What the task asks.
Find the line containing "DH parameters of" in the entries below. Restate it and each line after it, word for word, up to and including the line containing "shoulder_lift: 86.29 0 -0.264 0".
Top of Extracted records
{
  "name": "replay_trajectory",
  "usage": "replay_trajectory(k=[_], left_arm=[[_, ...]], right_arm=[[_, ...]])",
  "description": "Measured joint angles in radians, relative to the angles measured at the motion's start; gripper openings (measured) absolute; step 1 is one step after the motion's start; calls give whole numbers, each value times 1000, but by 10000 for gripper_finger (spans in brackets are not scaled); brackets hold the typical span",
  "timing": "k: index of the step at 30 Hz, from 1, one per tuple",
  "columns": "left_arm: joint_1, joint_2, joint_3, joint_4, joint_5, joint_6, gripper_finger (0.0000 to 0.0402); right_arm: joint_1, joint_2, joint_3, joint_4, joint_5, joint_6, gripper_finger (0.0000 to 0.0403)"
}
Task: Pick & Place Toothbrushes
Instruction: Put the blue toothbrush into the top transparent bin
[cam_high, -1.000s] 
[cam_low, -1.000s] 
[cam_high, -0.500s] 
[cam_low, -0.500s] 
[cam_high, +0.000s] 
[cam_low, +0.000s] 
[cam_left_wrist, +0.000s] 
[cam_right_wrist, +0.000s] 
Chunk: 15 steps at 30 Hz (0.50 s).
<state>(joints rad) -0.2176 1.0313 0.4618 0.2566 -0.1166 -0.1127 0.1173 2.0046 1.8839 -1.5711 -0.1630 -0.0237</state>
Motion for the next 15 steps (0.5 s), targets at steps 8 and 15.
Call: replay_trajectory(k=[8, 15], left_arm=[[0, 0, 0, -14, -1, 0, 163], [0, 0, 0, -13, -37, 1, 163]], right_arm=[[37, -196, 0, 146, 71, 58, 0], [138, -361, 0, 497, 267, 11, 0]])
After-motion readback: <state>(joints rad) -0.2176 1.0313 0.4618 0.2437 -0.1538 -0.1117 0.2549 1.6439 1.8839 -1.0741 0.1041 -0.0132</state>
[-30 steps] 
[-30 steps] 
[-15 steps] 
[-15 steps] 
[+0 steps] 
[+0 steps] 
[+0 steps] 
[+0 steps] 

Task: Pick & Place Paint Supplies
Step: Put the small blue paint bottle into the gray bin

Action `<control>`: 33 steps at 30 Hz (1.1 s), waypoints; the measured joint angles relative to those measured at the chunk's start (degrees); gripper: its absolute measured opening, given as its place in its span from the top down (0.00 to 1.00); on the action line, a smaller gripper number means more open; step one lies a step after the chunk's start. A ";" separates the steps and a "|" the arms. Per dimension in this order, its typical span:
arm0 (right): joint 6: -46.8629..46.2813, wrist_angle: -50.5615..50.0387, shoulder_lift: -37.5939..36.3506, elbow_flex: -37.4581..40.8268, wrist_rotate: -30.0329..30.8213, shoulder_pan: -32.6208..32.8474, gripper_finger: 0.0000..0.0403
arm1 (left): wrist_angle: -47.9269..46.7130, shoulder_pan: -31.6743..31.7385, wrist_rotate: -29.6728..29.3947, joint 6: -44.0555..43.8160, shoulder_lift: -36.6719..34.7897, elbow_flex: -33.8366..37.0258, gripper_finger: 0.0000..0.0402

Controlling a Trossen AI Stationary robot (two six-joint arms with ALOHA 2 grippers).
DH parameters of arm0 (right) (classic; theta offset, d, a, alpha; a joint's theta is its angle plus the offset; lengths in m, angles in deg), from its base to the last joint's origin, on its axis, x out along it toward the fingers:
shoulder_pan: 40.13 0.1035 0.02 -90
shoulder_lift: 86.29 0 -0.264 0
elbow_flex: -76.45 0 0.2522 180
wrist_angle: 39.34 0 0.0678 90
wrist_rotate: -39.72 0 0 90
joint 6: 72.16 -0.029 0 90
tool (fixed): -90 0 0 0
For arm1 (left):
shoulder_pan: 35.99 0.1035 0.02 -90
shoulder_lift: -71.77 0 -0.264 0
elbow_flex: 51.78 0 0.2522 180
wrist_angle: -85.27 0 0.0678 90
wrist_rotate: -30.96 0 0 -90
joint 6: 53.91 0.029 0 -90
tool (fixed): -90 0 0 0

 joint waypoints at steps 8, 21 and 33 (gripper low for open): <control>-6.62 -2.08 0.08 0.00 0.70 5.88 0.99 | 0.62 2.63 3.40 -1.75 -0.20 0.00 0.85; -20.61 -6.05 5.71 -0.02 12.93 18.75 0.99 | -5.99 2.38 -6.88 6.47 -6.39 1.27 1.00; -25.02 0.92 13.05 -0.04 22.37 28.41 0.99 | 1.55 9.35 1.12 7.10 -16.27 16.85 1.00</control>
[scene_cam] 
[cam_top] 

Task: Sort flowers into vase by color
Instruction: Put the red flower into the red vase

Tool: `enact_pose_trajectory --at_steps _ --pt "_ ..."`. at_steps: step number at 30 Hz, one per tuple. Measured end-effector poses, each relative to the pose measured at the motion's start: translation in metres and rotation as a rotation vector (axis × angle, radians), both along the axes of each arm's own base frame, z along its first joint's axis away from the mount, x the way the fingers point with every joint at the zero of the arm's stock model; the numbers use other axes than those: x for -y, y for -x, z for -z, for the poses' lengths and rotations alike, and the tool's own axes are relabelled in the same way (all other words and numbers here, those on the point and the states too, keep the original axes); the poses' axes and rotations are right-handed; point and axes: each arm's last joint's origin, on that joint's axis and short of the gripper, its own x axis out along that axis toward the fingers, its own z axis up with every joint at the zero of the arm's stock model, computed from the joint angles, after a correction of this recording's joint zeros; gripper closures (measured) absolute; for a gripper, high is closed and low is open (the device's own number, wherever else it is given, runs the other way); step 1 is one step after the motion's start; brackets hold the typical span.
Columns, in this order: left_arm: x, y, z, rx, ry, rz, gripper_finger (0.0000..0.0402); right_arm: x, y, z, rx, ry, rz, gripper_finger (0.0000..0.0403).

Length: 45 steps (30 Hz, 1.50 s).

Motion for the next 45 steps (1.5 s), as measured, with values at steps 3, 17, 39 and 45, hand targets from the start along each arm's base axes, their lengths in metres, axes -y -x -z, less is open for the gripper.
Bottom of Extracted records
Solution to the exercise.
DH parameters of arm0 (right) (classic; theta offset, d, a, alpha; a joint's theta is its angle plus the offset; lengths in m, angles in deg), from its base to the last joint's origin, on its axis, x out along it toward the fingers:
shoulder_pan: 40.13 0.1035 0.02 -90
shoulder_lift: 86.29 0 -0.264 0

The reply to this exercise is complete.